At least 70 people showed up for a prayer vigil Sunday evening at California Lighthouse on Aruba's gusty northwest point. They sang a hymn and listened to a brief sermon by Rev. Larry Waymire, 50, of Lexington, Tennessee, who has lived in Aruba for six years.

"This is a trying time, not only for Aruba but for the world as a whole," Waymire said during the 10-minute ceremony. "This has touched the lives of millions of people around the world."

The lighthouse, built in the early 20th century, was named for a steamship that wrecked off the island's coast and overlooks a dive site and one of the beaches that Holloway was reported to have visited.

Hundreds of Arubans and American residents and tourists have joined the hunt, upset that Holloway's disappearance could mar the image of this tranquil island. About 500,000 Americans visited Aruba last year.

When asked why the teen's disappearance had reverberated throughout the world, 54-year-old Bill Creamer of Fitchburg, Mass., said the impossible had happened.

"It can't happen here and it did. On a smaller scale it's 9/11," said Creamer, who has come to the island with his wife, Nancy, for the past seven years.

Holloway spent her last night at a beach concert featuring Boyz II Men and Lauryn Hill at Surfside beach in southern Aruba, Tourism Minister Edison Briesen said. About 8,000 people attended the concert, which was part of the third annual Soul Beach Music Festival (search).

She then ate and danced at Carlos 'N Charlie's bar and restaurant. She did not show up for her return flight hours later, and police found her passport in her hotel room with her packed bags.

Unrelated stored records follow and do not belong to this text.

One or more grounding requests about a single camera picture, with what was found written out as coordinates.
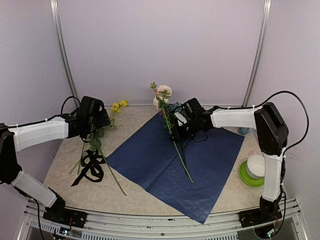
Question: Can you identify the front aluminium rail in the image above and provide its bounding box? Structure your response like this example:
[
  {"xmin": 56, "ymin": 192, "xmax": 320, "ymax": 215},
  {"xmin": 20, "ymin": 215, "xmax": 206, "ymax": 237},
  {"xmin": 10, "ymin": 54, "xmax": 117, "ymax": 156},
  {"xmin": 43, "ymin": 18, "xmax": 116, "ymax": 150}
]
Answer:
[{"xmin": 17, "ymin": 198, "xmax": 309, "ymax": 240}]

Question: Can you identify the blue fake rose bunch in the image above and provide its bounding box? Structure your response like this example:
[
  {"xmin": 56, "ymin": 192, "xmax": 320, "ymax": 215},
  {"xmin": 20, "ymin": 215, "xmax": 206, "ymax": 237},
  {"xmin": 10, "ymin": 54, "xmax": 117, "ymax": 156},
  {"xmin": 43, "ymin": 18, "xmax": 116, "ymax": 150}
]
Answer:
[{"xmin": 166, "ymin": 102, "xmax": 183, "ymax": 116}]

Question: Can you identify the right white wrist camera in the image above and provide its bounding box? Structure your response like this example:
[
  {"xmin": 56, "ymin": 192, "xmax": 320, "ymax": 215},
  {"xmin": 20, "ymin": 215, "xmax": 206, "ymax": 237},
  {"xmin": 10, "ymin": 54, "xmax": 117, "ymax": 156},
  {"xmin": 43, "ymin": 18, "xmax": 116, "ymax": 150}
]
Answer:
[{"xmin": 173, "ymin": 112, "xmax": 187, "ymax": 127}]

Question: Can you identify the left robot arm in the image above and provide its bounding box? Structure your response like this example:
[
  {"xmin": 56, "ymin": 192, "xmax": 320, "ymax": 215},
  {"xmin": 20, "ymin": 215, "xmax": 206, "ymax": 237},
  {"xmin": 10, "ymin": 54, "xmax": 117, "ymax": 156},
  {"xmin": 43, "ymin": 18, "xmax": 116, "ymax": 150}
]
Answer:
[{"xmin": 0, "ymin": 96, "xmax": 111, "ymax": 228}]

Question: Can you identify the pink fake rose bunch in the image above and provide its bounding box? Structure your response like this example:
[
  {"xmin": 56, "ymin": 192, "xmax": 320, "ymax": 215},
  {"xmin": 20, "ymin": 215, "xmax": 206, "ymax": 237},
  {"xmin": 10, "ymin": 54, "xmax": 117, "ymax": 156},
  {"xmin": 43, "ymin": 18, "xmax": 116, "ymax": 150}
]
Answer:
[{"xmin": 150, "ymin": 82, "xmax": 194, "ymax": 184}]

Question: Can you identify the yellow fake flower stem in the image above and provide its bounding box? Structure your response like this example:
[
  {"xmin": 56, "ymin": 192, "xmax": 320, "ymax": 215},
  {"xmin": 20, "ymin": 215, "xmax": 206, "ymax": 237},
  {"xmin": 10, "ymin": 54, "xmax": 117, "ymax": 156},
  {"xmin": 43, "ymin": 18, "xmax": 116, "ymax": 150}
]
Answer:
[{"xmin": 105, "ymin": 99, "xmax": 129, "ymax": 129}]

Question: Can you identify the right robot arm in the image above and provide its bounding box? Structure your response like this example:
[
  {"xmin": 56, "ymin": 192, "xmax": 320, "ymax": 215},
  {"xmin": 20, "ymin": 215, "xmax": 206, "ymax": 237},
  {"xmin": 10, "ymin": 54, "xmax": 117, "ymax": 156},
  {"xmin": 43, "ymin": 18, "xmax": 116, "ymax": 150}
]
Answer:
[{"xmin": 168, "ymin": 98, "xmax": 289, "ymax": 228}]

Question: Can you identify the right aluminium frame post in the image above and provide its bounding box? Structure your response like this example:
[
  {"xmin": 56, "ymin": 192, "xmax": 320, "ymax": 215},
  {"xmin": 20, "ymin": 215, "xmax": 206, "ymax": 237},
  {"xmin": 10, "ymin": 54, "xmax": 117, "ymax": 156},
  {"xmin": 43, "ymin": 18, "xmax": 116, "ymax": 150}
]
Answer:
[{"xmin": 241, "ymin": 0, "xmax": 272, "ymax": 107}]

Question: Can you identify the left aluminium frame post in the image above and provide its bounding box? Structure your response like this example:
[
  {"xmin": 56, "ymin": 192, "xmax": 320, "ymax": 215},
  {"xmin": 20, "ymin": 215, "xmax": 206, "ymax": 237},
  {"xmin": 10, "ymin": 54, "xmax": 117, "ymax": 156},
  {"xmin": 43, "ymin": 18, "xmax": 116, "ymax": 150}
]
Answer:
[{"xmin": 49, "ymin": 0, "xmax": 80, "ymax": 107}]

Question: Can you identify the aluminium frame post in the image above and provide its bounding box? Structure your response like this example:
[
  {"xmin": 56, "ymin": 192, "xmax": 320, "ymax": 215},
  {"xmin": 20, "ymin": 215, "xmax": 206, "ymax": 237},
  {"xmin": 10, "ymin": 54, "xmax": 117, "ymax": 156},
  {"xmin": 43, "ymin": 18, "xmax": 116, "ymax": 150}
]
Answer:
[
  {"xmin": 241, "ymin": 0, "xmax": 272, "ymax": 107},
  {"xmin": 49, "ymin": 0, "xmax": 80, "ymax": 107}
]

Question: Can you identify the green plate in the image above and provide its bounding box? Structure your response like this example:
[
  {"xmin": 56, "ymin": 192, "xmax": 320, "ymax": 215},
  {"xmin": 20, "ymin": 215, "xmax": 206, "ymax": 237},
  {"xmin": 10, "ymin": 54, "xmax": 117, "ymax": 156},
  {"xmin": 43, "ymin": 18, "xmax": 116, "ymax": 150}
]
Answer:
[{"xmin": 238, "ymin": 160, "xmax": 264, "ymax": 188}]

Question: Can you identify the white ceramic bowl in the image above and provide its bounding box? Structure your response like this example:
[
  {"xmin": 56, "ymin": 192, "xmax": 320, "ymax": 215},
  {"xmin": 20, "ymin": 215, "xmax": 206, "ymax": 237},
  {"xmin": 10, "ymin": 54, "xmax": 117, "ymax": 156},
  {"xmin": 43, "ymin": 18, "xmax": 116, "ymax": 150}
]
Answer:
[{"xmin": 245, "ymin": 155, "xmax": 265, "ymax": 180}]

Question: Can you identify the light blue ceramic mug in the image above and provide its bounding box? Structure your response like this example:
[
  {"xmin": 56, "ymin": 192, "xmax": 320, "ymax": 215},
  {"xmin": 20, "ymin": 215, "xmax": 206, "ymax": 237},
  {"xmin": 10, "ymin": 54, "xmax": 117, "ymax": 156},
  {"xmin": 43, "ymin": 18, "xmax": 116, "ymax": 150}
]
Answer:
[{"xmin": 237, "ymin": 127, "xmax": 252, "ymax": 136}]

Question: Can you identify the black ribbon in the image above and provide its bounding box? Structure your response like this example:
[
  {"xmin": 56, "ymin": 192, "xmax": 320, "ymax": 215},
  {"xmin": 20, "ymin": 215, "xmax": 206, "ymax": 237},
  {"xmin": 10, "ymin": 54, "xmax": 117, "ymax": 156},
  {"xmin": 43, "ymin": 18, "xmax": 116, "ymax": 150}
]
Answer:
[{"xmin": 71, "ymin": 149, "xmax": 104, "ymax": 187}]

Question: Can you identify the blue wrapping paper sheet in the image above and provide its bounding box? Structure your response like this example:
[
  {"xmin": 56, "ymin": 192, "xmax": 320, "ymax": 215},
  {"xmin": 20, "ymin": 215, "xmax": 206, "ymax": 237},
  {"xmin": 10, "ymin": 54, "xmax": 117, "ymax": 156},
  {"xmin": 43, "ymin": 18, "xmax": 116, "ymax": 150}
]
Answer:
[{"xmin": 107, "ymin": 114, "xmax": 244, "ymax": 224}]

Authorities were overheard on a police frequency Sunday evening issuing a bulletin to stop a rented white Toyota in connection with the disappearance of the 5-foot-4-inch blonde. Dompig declined to confirm it.

The Aruban government and local tourism organizations have offered a $20,000 reward for information leading to Holloway's rescue. Her family and benefactors in Alabama have offered another $30,000.

Holloway's disappearance has shaken a sense of safety many Arubans took for granted in an island of 72,000 people that saw one murder and six rapes last year. This year, there have been two murders and three rapes, police said.

Holloway, a straight-A student, had earned a full scholarship at the University of Alabama and planned to study premed, said her uncle, Paul Reynolds.

Many feared the worst when authorities said they found a blood-soaked mattress at a beach in eastern Aruba on Sunday, but it turned out to be animal blood.

The Associated Press contributed to this report.